In 1985, the United States Environmental Protection Agency investigated the then closed landfill site and reported that groundwater in the vicinity was contaminated. In May 1986, the Wisconsin Department of Natural Resources nominated the site for the Superfund National Priority List pursuant to the Comprehensive Environmental Response Compensation and Liability Act, 42 U.S.C. § 9601, et seq. (CERCLA).

In October 1988, the DNR demanded that Sauk County conduct further investigation and clean up the site. The DNR presented Sauk County with a proposed contractual agreement, which would require Sauk County to conduct a remedial investigation/feasibility study and clean up the environmental damage pursuant to CERCLA and § 144.442, STATS.

Sauk County notified its comprehensive general liability insurer (Wausau) of the DNR's actions and tendered defense of the DNR claim. Wausau did not accept the tender of defense, reserved its rights, and asserted that coverage under its policies "was not intended for such events." Wausau made a request for additional information and asked Sauk County to sign a Non-Waiver Agreement.
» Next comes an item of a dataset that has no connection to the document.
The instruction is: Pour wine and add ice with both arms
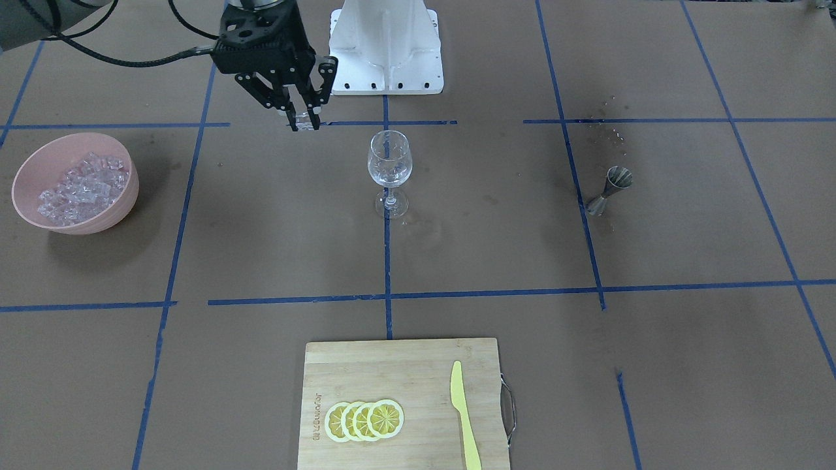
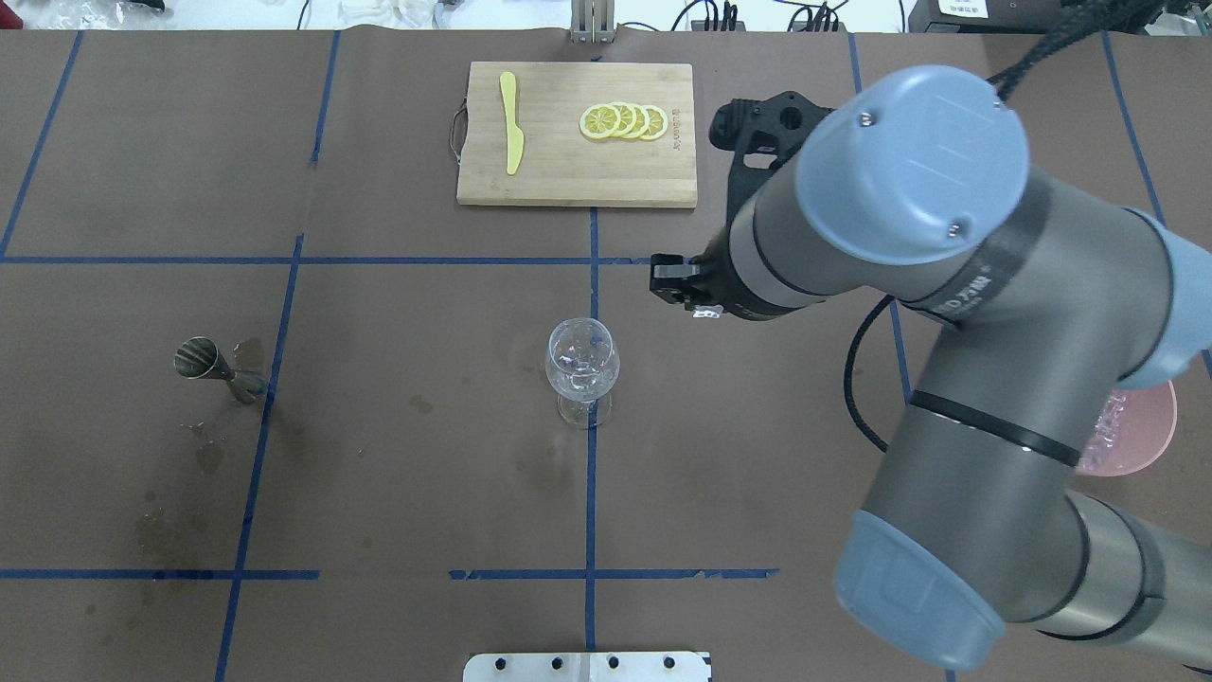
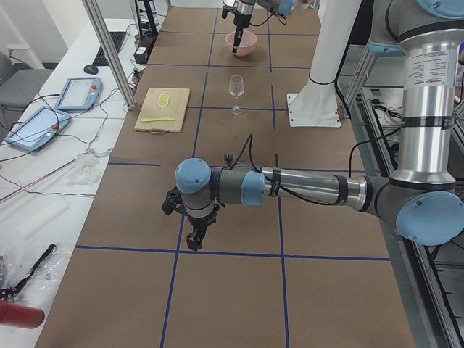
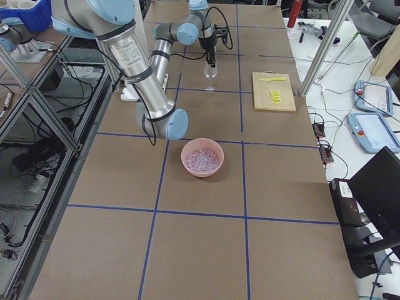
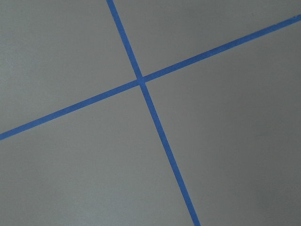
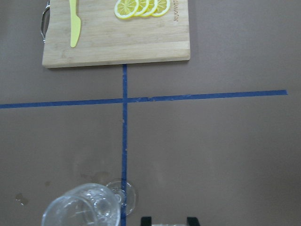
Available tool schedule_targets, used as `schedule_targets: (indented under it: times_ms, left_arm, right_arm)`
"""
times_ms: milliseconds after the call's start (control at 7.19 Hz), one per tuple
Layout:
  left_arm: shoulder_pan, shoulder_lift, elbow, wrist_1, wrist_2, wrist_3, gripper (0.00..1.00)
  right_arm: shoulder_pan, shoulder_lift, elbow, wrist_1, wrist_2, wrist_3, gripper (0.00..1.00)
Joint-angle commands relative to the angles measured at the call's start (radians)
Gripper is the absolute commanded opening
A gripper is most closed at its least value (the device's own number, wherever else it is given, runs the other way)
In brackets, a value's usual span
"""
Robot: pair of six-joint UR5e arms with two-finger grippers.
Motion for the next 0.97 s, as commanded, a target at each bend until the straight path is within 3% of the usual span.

Sauk County hired its own attorney to defend it against the DNR claim. Through its counsel, Sauk County settled with the DNR and began to clean up the environmental contamination. In December 1990, Sauk County filed suit in federal court against one of the primary waste contributors to the site, Grede Foundries. Sauk County eventually amended its complaint to join seven other waste contributors in the suit. The federal complaint alleged in various parts that: the defendants "contaminated the groundwater under and near the site;" that the defendants' actions contaminated "Sauk County's property and substantially impaired Sauk County's use of its property and the Site and its surrounding environs and property;" that the defendants' actions "caused contamination of the groundwater surrounding and under the site;" and the defendants' actions contaminated "the property in and near the site, and the groundwater under and near the site." (Emphasis added). The purpose of the suit was to recover costs of the clean-up from other potentially responsible parties.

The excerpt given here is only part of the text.